Every record below must be copied exactly, with images dropped.

## EXTRACTED DATA

-*-*-

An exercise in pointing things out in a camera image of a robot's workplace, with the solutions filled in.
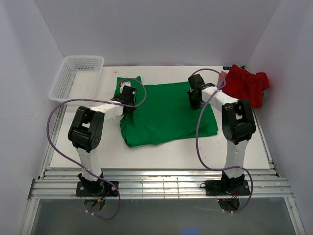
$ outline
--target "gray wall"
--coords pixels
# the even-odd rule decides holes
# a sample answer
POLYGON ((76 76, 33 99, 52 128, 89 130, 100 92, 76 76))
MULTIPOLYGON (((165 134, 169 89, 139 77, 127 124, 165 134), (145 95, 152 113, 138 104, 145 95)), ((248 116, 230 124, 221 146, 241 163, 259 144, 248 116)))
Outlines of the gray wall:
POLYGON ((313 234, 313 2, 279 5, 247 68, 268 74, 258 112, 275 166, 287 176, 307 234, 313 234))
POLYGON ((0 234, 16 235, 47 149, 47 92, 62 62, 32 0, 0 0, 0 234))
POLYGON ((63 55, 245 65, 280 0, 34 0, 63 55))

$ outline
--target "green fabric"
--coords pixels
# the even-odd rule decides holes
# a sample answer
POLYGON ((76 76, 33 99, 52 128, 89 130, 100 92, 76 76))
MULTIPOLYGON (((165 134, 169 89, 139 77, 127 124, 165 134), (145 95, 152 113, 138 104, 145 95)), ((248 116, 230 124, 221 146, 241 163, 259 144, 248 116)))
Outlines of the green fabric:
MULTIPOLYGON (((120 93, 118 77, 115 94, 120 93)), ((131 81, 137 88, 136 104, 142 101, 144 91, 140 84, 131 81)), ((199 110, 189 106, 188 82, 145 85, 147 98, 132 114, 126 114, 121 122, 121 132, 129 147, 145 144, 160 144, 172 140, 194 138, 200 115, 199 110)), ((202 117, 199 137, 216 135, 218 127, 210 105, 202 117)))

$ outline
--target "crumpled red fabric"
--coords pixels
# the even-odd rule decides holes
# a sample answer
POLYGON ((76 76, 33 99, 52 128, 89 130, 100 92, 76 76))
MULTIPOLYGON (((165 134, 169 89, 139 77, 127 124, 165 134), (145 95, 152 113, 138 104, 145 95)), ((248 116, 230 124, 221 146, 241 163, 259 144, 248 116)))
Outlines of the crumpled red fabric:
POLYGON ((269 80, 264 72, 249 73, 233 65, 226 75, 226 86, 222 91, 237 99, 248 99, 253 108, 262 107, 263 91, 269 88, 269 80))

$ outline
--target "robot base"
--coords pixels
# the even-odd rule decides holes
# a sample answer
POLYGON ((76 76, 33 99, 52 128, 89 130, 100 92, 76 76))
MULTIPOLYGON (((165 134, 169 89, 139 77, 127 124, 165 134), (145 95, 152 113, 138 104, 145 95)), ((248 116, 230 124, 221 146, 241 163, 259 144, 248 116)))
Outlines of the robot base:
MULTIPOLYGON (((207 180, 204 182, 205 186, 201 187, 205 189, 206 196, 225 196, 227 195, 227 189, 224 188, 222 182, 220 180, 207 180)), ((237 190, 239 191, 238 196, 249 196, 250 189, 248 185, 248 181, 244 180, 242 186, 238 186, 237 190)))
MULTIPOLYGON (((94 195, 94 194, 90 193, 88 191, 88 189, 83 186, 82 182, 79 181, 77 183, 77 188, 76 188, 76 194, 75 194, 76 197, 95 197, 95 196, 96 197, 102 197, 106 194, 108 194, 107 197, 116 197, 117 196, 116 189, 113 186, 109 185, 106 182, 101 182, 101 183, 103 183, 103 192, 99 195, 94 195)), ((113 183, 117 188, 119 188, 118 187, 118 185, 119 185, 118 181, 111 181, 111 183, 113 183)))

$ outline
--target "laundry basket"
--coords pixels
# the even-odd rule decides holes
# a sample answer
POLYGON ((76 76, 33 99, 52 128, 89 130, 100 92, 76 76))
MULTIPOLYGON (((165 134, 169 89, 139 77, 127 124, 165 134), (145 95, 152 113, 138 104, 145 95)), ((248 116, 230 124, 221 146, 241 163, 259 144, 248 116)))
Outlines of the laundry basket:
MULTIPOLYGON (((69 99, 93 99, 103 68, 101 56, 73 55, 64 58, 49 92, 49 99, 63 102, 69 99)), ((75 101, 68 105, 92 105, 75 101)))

-*-*-

## OUTPUT FOR THIS TASK
An exercise in pointing things out in a camera image of a robot's workplace, with the solutions filled in.
$ outline
--target "gray wall"
--coords pixels
# the even-odd rule decides holes
# a sample answer
POLYGON ((76 76, 33 99, 52 128, 89 130, 100 92, 76 76))
MULTIPOLYGON (((165 134, 169 89, 139 77, 127 124, 165 134), (145 95, 152 113, 138 104, 145 95)), ((248 116, 230 124, 221 146, 241 163, 259 144, 248 116)))
Outlines of the gray wall:
POLYGON ((313 234, 313 2, 279 5, 247 68, 268 74, 258 112, 275 166, 287 176, 307 234, 313 234))
POLYGON ((0 234, 16 235, 47 149, 47 92, 62 62, 32 0, 0 0, 0 234))
POLYGON ((63 55, 245 65, 280 0, 34 0, 63 55))

$ outline
--target "green fabric"
--coords pixels
# the even-odd rule decides holes
# a sample answer
POLYGON ((76 76, 33 99, 52 128, 89 130, 100 92, 76 76))
MULTIPOLYGON (((165 134, 169 89, 139 77, 127 124, 165 134), (145 95, 152 113, 138 104, 145 95)), ((248 116, 230 124, 221 146, 241 163, 259 144, 248 116)))
Outlines of the green fabric:
MULTIPOLYGON (((120 93, 118 77, 115 94, 120 93)), ((131 81, 137 88, 136 104, 142 101, 144 91, 140 84, 131 81)), ((199 110, 189 106, 188 82, 145 85, 147 98, 132 114, 126 114, 121 122, 121 132, 129 147, 145 144, 160 144, 172 140, 194 138, 200 115, 199 110)), ((202 117, 199 137, 216 135, 218 127, 210 105, 202 117)))

$ outline
--target "crumpled red fabric"
--coords pixels
# the even-odd rule decides holes
# a sample answer
POLYGON ((76 76, 33 99, 52 128, 89 130, 100 92, 76 76))
MULTIPOLYGON (((165 134, 169 89, 139 77, 127 124, 165 134), (145 95, 152 113, 138 104, 145 95)), ((248 116, 230 124, 221 146, 241 163, 259 144, 248 116)))
Outlines of the crumpled red fabric:
POLYGON ((269 80, 264 72, 249 73, 233 65, 226 75, 226 86, 222 91, 237 99, 248 99, 253 108, 262 107, 263 91, 269 88, 269 80))

$ outline
--target "robot base"
--coords pixels
# the even-odd rule decides holes
# a sample answer
POLYGON ((76 76, 33 99, 52 128, 89 130, 100 92, 76 76))
MULTIPOLYGON (((165 134, 169 89, 139 77, 127 124, 165 134), (145 95, 152 113, 138 104, 145 95)), ((248 116, 230 124, 221 146, 241 163, 259 144, 248 116)))
Outlines of the robot base:
MULTIPOLYGON (((207 180, 204 182, 205 186, 201 187, 205 189, 206 196, 225 196, 227 195, 227 189, 224 188, 222 182, 220 180, 207 180)), ((237 190, 239 191, 238 196, 249 196, 250 189, 248 185, 248 181, 244 180, 242 186, 238 186, 237 190)))
MULTIPOLYGON (((94 195, 94 194, 90 193, 88 191, 88 189, 83 186, 82 182, 79 181, 77 183, 77 188, 76 188, 76 194, 75 194, 76 197, 95 197, 95 196, 96 197, 102 197, 106 194, 108 194, 107 197, 116 197, 117 196, 116 189, 113 186, 109 185, 106 182, 101 182, 101 183, 103 183, 103 192, 99 195, 94 195)), ((113 183, 117 188, 119 188, 118 187, 118 185, 119 185, 118 181, 111 181, 111 183, 113 183)))

$ outline
--target "laundry basket"
--coords pixels
# the even-odd rule decides holes
# a sample answer
POLYGON ((76 76, 33 99, 52 128, 89 130, 100 92, 76 76))
MULTIPOLYGON (((165 134, 169 89, 139 77, 127 124, 165 134), (145 95, 152 113, 138 104, 145 95)), ((248 116, 230 124, 221 146, 241 163, 259 144, 248 116)))
Outlines of the laundry basket:
MULTIPOLYGON (((69 99, 93 99, 103 68, 101 56, 73 55, 64 58, 49 92, 49 99, 63 102, 69 99)), ((75 101, 68 105, 92 105, 75 101)))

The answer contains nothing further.